Projet de thèse en Anthropologie sociale et ethnologie

Sous la direction de Jean-Paul Colleyn et de Godefroy Ngima Mawoung.

Thèses en préparation à Paris, EHESS en cotutelle avec l'Université de Yaoundé I , dans le cadre de École doctorale de l'École des hautes études en sciences sociales depuis le 03-12-2012 .


  • Résumé

    Cette thèse propose une analyse approfondie de la résilience des mutations socio-environnementales au sein de deux communautés autochtones de chasseurs/cueilleurs, les Baka et les Bakola du Cameroun.
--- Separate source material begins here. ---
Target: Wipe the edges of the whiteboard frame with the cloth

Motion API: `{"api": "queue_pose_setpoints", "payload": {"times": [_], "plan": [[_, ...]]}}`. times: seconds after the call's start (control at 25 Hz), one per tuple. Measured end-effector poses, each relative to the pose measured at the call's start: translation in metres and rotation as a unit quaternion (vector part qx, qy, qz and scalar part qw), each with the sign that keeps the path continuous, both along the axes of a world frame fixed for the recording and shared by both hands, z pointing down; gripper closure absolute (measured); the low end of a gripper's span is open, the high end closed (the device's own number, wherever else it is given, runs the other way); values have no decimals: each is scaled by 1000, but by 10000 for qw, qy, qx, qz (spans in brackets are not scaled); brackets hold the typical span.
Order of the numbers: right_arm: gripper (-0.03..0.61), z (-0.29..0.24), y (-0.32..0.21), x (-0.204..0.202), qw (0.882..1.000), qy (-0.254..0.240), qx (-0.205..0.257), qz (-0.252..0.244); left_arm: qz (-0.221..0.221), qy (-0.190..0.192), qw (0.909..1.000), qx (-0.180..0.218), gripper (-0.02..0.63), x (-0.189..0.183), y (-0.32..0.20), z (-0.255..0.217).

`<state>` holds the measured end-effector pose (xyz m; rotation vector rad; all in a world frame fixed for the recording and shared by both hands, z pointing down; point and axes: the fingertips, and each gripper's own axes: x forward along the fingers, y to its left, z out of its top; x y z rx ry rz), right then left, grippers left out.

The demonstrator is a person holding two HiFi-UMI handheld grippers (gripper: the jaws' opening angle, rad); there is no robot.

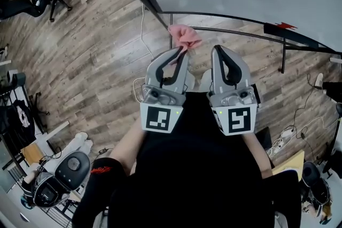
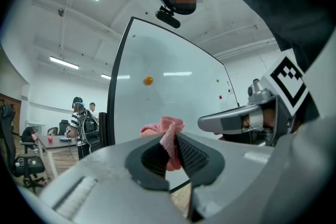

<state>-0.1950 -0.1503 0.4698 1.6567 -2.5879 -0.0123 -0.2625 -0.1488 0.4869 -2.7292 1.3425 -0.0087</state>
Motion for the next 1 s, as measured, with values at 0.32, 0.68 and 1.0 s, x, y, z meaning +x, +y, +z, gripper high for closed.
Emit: {"api": "queue_pose_setpoints", "payload": {"times": [0.32, 0.68, 1.0], "plan": [[578, 5, -4, 7, 9999, 93, -108, 66, 113, -5, 9999, 24, 592, 9, -4, 1], [578, 7, -3, 12, 9998, 140, -149, 81, 57, 8, 10000, 3, 592, 11, -3, 2], [578, 9, 1, 14, 9997, 166, -188, 62, 60, -50, 10000, -15, 592, 12, 1, 4]]}}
Ces communautés qui jadis nomades, habitaient la forêt où ils tiraient l’essentiel de leur vie et survie. Aujourd’hui qu’elles ont été déplacées de leurs terroirs ancestraux pour des raisons de création d’aires protégées, de complexes agro-industriels, d’exploitation forestière et d’exécution de grands projets miniers, ces communautés sont plus que jamais en contact permanent avec des « grands noirs » ou bantous qui influencent en grande partie leurs modes de vie (chasse, cueillette et pêche) et conditionnent très souvent leur devenir. Pour faire face à ces mutations, l’Etat du Cameroun et des Organismes nationaux et internationaux à travers de vastes Programmes, accompagnent progressivement les Baka et les Bakola à se reconstruire une nouvelle vie qui intègre les exigences de la « modernité ». Malgré cet accompagnement, ces peuples restent encore sous l’emprise de grands fléaux tels que : l’alcoolisme, les maladies, la malnutrition, la marginalisation, la sous scolarisation, la non reconnaissance de leurs droits, etc. Comment réagissent-ils face aux mutations survenues dans leur vie ? La thèse vise à identifier les différentes mutations, à les décrire et d’en analyser les stratégies mises sur pied par des Baka et des Bakola pour s’y adapter. Certaines mutations peuvent apparaître en surface sans pour autant remettre en cause de manière fondamentale leur attachement à la forêt et à certaines valeurs ancestrales. Toutefois, les différentes pressions exogènes (i.e. sédentarisation, mondialisation) et endogènes (i.e. attitude des individus, transmission) qui déterminent le degré d’avancement des différentes mutations ne doivent pas être sous-estimées, en tant qu’elles sont une menace pesant sur leur développement.

  • Titre traduit

    Baka and Bakola resilience to face socio-environmental changes (Cameroon)


  • Résumé

    This thesis proposes a thorough analysis of the resilience of socio-environmental in two communities of hunter / gatherers, Baka and Bakola Cameroon. These communities formerly nomadic lived in the forest where they drew most of their life and survival. Today they have been displaced from their ancestral lands for the sake of creating protected areas, agro-industrial, forestry and execution of major mining projects, these communities are more than ever in touch Standing with "big black" or Bantu largely influence their lifestyle (hunting, gathering and fishing) and often determine their future. To cope with these changes, the government of Cameroon and national and international organizations through extensive programs accompany gradually Baka and Bakola to rebuild a new life that incorporates the requirements of "modernity." Despite this support, these people are still under the influence of scourges such as alcoholism, disease, malnutrition, marginalization, in schooling, non-recognition of their rights, etc.. How do they cope with the changes occurring in their lives? The thesis aims to identify the different mutations, to describe and analyze the strategies established by the Baka and Bakola to adapt. Some mutations may appear on the surface without question a fundamental attachment to the forest and some ancestral values. However, different exogenous pressures (such as settlement, globalization) and endogenous (such as attitude of individuals, transmission) which determine the degree of progress of the various mutations should not be underestimated, as they are a threat to development.